There’s been much discussion over the sweeping digitization happening across the globe in all sectors of the economy. From healthcare to HR, employees are seeing their roles redefined and shuffled to accommodate new technology and practices. There’s been an overwhelming response – both negative and positive – to the aggressive onboarding of technology into workplaces, with 2/3rds of employees concerned that automation is here to take their jobs.
Naturally, while some roles will give way to AI, the mounting hysteria is misplaced. More probable is the fact that automation will take over mundane and repetitive items, allowing employees to focus on the tasks only they can complete. So, rather that completely overriding the need for people in the workforce, there will be a paradigm shift resulting in jobs being reshaped to focus on analysing the data and automation points provided by AI, or facilitating human-only tasks that can only be strategized and carried out by the workforce. Nevertheless, regardless of our own interpretation of how AI will influence the workplace, there are 2 mainschools of thought we can utilize to prepare ourselves for the possible outcomes of AI integration.

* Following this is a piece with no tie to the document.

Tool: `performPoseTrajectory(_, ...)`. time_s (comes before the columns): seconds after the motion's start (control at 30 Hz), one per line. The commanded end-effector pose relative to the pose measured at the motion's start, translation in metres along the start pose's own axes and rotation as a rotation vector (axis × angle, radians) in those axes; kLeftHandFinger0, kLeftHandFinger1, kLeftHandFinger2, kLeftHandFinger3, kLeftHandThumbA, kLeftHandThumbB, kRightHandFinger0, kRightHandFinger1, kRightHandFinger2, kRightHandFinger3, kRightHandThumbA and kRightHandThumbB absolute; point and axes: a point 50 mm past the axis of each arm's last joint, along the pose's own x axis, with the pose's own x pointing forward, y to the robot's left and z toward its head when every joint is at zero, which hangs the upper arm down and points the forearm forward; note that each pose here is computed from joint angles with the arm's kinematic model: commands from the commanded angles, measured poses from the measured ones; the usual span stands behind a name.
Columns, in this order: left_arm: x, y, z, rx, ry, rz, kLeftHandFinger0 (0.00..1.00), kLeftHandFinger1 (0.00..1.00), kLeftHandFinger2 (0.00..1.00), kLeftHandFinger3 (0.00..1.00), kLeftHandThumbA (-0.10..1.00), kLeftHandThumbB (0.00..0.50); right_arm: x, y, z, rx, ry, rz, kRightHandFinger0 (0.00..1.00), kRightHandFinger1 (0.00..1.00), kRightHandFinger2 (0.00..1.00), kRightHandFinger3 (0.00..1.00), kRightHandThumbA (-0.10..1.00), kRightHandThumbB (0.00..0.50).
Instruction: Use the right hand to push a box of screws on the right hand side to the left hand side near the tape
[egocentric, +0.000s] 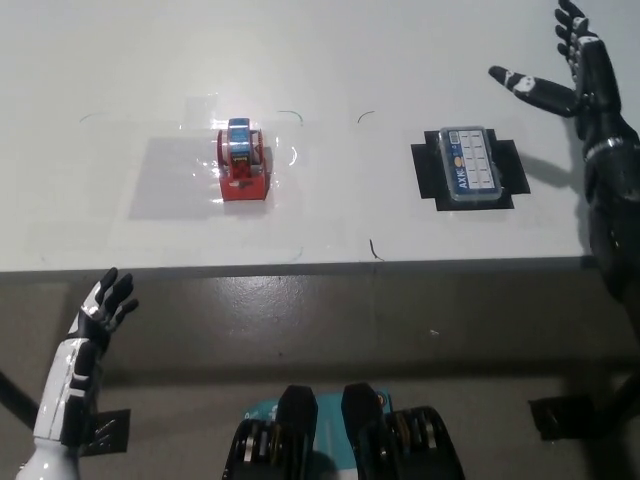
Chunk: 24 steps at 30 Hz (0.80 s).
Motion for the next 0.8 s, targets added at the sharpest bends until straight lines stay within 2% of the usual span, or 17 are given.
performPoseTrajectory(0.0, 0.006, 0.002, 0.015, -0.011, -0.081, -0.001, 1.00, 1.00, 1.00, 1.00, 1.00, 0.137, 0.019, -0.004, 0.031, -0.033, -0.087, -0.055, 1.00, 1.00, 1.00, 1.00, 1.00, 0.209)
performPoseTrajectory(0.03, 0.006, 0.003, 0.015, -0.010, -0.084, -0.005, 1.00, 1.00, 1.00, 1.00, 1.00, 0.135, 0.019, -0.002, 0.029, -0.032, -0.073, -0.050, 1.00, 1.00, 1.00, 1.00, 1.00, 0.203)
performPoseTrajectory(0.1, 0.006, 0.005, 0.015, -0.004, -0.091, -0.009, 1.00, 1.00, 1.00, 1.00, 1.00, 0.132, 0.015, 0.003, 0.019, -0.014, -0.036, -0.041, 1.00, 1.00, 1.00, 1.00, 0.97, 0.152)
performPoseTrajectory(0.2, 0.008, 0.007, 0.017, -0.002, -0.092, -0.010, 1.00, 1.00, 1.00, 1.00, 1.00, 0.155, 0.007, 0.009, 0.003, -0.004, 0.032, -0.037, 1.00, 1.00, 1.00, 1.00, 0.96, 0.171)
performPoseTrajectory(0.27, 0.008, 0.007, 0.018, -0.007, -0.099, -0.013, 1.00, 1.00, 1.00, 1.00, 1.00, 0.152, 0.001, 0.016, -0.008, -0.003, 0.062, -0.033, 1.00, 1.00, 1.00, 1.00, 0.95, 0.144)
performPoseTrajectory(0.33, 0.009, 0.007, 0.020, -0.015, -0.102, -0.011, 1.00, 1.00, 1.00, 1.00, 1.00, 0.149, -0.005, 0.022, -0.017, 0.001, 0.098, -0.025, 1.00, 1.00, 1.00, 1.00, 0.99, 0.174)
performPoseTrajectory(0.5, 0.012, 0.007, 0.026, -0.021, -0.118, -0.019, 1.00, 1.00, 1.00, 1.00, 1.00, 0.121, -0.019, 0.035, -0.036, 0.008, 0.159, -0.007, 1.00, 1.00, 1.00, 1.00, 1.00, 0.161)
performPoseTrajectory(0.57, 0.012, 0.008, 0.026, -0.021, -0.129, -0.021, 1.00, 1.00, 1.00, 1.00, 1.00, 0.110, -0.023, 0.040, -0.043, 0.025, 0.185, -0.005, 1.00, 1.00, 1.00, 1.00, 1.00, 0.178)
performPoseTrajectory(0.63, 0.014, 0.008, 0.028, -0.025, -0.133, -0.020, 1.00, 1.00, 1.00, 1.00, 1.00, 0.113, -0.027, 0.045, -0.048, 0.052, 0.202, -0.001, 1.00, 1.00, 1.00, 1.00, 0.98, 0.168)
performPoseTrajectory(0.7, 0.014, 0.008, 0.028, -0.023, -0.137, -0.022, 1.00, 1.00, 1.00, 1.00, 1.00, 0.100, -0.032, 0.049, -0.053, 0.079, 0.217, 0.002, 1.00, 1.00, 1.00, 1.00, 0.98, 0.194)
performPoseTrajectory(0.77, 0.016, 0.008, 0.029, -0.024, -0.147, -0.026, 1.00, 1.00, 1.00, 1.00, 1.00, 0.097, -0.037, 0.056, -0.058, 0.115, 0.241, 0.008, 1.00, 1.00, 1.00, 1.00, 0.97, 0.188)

It’s likely you’ve seen or heard of The Terminator, the prodigal film that documents the time leading up to Skynet: the AI revolution that overthrows humanity and sets off Judgement Day. Naturally, there exists a throng of naysayers that highlight the dangers of this impending dependence on machines, not only on a cataclysmic scale, but an economic one. People are concerned that a huge reliance on AI, not only in the form of robotics, but automation and software, will remove the need for people entirely. Of course, there is some truth to it; automation and AI will ultimately redefine the needs of certain jobs. When one considers how it has revolutionized the means of production (automobile, agriculture, etc), it is clear that machines will adopt the roles they can excel at. Automation across finance, robotics in healthcare – there’s already mounting AI in several sectors that may very well lead to individual displacement.
The Technological Optimist
There’s a wave of experts and specialists on the other side of the spectrum touting the very opposite; the myriad of benefits that are to come to the workforce.
Rather than remove people from their jobs, this school of thought focuses on us remaining in control of our technological facets, and are indeed aided by them rather than made obsolete. For example, automation in departments like HR software will help administration executives or HR professionals manage their time effectively. Leave management, payroll, employee records and analysis will all be handled through automation, giving employees time not only to sift through wheels of data quickly, but utilize information collected by software to make rapid and sound decisions.
In this framework, AI will change the workplace for the better, shifting roles from research and execution, to one that focuses on streamlining tactics directly from the data extracted from their software. The same has been said for sectors like healthcare, with robotics and AI being used to collect information about a patient’s health. Nurses will no longer be used to take blood pressure or measure temperatures – instead, they will fortify their departments with the knowledge and expertise needed to make sense of the data collected by their AI.
Regardless of how optimistic you are about the coming robotics era, there’s no denying that their presence in both software and their physical manifestations will have a noticeable impact on all walks of life.
We’ve already seen a great shift towards digitization over the last 10 years, with companies looking for any available means to streamline their processes and optimize their workforce – even at the expense of their labour. However, for the majority of fields, there’s a good chance that (for now) these alterations will cost them their job. If anything were to happen, a reshuffle of tasks and responsibilities is the most probable short-term effect. For now, those who are facing a new wave of software and automation have to learn to become flexible, and to understand that this new introduction of technology is not a threat but an opportunity; an opportunity for businesses to streamline tedious processes, and a chance for greater responsibility in terms of strategizing and execution.